◆ WORK INSTRUCTION: Below are lines of data; restate word for word those running from the line containing "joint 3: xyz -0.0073" to the line containing "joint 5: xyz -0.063", inclusive, and no others.

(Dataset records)
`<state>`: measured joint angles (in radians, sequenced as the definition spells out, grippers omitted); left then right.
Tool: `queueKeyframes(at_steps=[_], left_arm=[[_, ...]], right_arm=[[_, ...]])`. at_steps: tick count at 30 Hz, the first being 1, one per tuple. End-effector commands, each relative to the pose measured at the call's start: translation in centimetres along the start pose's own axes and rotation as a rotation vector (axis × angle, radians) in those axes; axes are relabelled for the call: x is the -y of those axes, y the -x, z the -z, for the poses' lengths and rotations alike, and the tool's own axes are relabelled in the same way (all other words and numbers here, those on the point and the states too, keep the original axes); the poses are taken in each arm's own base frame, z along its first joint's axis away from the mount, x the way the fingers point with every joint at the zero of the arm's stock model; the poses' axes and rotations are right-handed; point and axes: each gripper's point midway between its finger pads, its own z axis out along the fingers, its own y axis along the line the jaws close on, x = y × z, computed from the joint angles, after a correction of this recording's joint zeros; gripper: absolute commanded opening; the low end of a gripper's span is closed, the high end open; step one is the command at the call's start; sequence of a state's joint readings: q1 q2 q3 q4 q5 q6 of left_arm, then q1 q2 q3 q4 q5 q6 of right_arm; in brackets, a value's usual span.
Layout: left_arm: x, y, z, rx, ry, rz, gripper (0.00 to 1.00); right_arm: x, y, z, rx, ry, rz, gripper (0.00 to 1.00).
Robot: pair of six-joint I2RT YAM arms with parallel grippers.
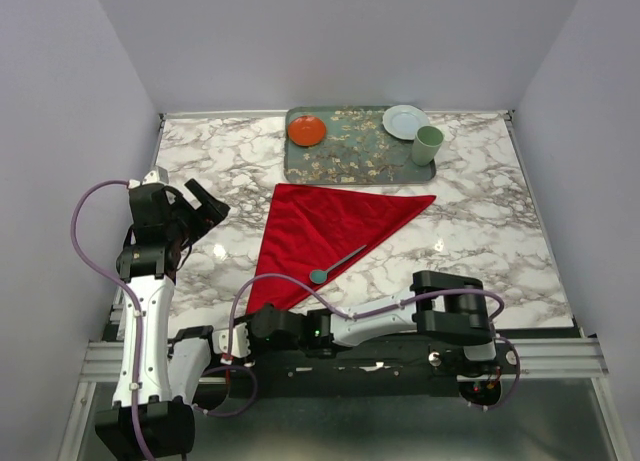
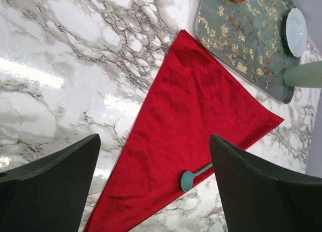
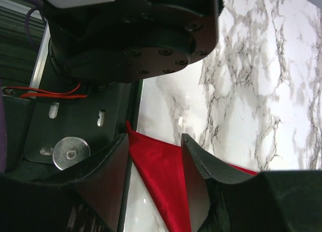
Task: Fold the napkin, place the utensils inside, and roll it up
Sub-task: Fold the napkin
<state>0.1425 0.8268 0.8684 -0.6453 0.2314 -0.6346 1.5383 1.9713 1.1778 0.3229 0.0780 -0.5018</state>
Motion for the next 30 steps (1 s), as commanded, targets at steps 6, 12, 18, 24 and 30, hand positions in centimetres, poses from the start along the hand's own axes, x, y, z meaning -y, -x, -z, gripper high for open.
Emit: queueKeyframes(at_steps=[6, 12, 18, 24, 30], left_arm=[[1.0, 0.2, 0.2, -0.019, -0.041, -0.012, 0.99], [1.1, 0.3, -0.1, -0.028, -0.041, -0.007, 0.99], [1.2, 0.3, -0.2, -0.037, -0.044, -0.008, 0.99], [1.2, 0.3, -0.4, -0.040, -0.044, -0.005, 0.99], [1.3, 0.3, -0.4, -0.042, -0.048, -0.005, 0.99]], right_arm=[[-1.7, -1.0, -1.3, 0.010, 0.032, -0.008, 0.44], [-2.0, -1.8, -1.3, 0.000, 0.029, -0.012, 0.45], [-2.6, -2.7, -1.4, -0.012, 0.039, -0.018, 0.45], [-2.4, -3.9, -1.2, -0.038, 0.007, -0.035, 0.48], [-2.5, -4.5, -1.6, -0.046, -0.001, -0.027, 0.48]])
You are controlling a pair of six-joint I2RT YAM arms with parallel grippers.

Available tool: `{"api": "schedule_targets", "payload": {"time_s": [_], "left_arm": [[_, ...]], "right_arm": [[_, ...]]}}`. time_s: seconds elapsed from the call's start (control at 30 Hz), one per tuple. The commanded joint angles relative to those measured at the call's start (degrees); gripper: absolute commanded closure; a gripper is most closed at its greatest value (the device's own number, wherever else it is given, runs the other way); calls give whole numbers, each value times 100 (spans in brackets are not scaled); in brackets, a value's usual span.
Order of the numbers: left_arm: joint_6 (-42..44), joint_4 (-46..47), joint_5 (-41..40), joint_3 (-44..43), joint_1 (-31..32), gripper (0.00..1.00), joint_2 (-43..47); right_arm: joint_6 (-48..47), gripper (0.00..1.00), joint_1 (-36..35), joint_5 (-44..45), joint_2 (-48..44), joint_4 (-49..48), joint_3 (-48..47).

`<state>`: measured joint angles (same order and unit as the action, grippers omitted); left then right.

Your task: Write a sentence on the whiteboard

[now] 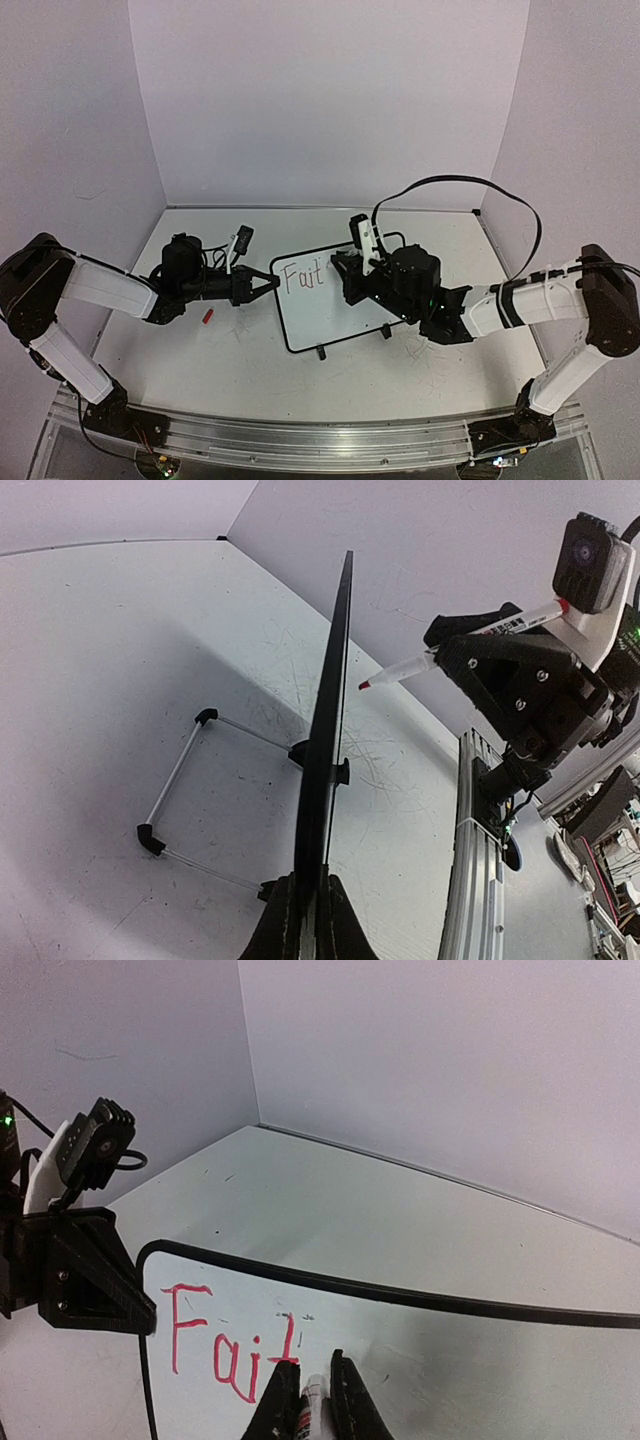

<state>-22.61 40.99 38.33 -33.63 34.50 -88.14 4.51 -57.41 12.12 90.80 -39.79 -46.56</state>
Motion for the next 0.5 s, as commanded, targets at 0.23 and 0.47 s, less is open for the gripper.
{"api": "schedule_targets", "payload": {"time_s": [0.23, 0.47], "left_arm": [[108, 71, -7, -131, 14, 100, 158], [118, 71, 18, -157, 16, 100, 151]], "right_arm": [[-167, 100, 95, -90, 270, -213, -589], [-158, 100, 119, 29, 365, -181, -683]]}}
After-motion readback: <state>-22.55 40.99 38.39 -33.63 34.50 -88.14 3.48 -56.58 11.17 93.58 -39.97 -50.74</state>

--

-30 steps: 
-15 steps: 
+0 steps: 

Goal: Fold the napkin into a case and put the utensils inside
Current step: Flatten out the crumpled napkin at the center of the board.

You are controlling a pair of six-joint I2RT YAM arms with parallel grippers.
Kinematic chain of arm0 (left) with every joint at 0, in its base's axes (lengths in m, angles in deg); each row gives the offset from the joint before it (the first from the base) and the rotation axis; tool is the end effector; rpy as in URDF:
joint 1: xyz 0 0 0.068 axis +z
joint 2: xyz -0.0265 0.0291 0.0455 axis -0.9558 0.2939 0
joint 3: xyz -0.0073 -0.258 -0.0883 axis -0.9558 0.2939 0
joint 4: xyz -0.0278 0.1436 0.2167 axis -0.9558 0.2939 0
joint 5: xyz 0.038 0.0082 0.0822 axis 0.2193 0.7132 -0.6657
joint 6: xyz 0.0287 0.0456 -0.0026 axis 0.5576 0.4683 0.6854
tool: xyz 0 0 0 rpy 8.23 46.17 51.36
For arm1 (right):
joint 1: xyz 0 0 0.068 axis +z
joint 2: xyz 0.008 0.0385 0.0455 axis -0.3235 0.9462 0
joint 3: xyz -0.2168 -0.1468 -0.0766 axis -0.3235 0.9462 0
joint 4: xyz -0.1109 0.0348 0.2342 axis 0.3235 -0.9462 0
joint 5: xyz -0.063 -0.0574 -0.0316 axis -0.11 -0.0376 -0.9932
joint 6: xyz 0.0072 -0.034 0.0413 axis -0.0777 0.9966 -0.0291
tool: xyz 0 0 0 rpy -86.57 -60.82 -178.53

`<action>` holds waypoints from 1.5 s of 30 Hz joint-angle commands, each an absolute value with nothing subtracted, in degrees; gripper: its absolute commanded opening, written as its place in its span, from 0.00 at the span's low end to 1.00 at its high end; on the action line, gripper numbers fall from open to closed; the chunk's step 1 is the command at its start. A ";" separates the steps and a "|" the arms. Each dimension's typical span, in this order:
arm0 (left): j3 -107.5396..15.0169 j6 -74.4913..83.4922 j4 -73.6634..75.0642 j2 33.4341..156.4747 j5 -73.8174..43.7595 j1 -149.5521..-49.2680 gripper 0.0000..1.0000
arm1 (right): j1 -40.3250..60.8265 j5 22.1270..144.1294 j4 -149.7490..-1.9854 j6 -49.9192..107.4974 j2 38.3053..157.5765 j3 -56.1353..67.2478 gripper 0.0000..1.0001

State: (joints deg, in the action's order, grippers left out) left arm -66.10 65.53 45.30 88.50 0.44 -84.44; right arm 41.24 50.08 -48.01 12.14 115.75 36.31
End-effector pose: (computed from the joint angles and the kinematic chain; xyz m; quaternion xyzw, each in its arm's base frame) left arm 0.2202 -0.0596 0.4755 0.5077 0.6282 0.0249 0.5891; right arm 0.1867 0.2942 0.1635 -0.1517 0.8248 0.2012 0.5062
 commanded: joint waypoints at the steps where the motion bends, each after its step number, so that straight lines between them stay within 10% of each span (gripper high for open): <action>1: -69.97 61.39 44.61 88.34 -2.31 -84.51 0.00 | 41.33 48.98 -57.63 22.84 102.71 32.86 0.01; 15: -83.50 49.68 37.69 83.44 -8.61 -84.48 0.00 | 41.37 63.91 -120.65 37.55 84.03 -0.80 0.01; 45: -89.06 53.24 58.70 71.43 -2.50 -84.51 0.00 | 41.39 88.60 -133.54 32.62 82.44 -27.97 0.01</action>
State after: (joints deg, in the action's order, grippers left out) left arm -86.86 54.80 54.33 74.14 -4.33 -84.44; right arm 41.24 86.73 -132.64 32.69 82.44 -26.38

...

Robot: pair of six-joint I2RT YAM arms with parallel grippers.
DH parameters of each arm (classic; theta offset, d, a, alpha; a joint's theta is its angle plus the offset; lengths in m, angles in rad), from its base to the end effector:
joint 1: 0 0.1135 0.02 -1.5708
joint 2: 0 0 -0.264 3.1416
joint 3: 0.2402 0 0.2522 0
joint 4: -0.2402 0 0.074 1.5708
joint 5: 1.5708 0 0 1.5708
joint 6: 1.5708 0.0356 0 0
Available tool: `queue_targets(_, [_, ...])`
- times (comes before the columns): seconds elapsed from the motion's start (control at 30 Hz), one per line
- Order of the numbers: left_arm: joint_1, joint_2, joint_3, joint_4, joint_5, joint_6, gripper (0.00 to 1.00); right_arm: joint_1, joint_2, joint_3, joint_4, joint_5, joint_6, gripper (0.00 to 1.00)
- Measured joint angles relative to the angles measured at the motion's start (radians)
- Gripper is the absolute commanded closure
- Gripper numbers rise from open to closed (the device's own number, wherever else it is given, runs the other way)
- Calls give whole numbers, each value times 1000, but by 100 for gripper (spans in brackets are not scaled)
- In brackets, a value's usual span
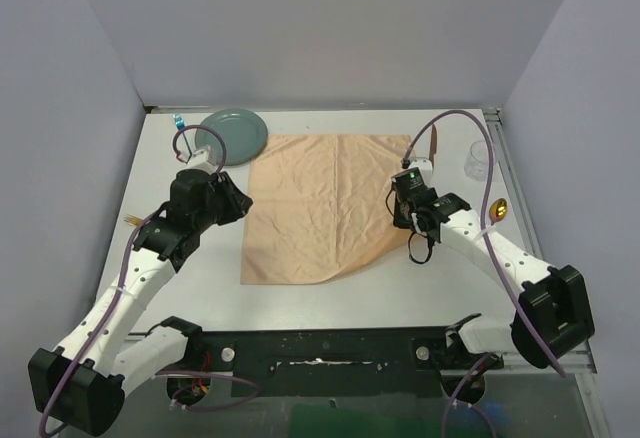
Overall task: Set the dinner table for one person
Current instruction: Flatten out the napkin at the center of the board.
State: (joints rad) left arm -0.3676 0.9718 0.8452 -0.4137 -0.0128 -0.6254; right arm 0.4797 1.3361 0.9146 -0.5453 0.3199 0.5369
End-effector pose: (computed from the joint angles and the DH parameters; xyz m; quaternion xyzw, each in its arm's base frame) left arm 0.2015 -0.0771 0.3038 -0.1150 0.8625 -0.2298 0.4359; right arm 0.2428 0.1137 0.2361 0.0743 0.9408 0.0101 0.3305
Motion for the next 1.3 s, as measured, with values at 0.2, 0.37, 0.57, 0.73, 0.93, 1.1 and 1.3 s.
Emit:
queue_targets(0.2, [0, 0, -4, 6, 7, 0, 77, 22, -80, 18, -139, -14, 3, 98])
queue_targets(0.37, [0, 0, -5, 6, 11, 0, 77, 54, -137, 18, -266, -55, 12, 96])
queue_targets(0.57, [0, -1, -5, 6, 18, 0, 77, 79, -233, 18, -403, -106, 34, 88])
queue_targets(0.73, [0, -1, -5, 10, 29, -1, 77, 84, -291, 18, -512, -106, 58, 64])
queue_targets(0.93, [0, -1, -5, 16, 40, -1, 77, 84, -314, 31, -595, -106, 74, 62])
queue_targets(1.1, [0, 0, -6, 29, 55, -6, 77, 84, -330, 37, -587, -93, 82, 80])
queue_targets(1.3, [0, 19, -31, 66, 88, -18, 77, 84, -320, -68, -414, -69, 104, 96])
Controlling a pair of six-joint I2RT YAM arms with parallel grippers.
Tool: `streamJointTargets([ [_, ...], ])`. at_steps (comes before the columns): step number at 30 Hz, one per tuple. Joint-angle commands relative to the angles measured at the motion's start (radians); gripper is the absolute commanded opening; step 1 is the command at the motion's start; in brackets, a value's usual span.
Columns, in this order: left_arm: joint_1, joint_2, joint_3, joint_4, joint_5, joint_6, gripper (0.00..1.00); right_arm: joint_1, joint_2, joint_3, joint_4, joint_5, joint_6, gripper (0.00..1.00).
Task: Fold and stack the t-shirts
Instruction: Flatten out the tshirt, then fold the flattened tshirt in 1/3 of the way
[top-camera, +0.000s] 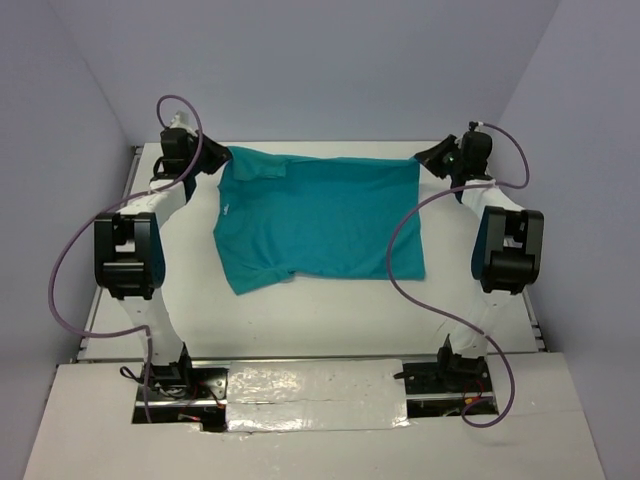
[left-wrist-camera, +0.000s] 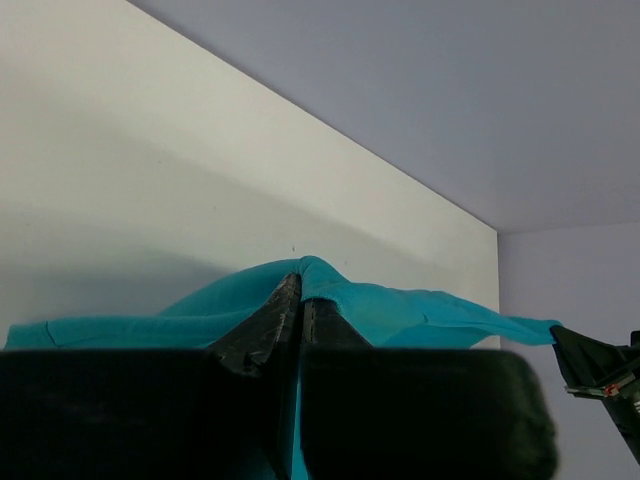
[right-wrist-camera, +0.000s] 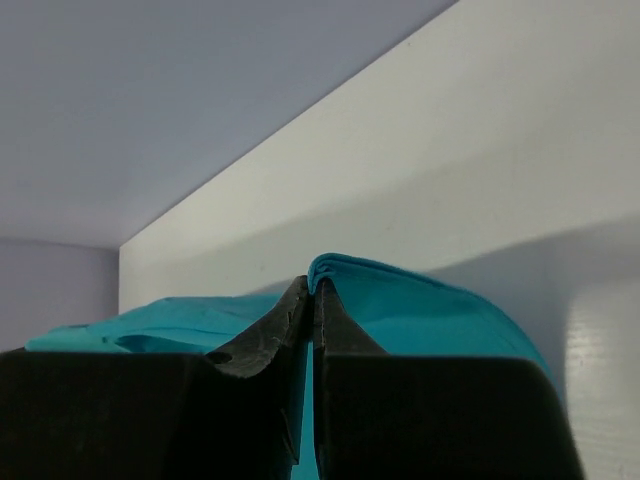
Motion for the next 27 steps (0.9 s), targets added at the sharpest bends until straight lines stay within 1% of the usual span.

◆ RESPONSE FOR THIS EXERCISE:
joint 3: xyz -0.0073 -0.258 -0.0883 axis -0.9558 0.2939 0
joint 4: xyz -0.0278 0.1436 0.2167 axis -0.9558 0.2939 0
joint 5: xyz 0.038 0.0082 0.0822 axis 0.2193 0.7132 -0.6657
joint 6: xyz 0.0287 0.0456 -0.0026 axis 0.5576 0.4683 0.6854
tool: xyz 0 0 0 rpy 8.23 46.17 51.36
For arm1 (right):
joint 1: xyz 0 0 0.068 axis +z
joint 2: xyz 0.008 0.0385 0.0455 axis -0.3235 0.9462 0
joint 3: xyz -0.2168 -0.1468 -0.0766 axis -0.3235 0.9462 0
joint 4: xyz -0.1109 0.0348 0.2342 axis 0.3235 -0.9462 0
joint 5: xyz -0.063 -0.0574 -0.0316 axis -0.11 -0.0376 -0.9932

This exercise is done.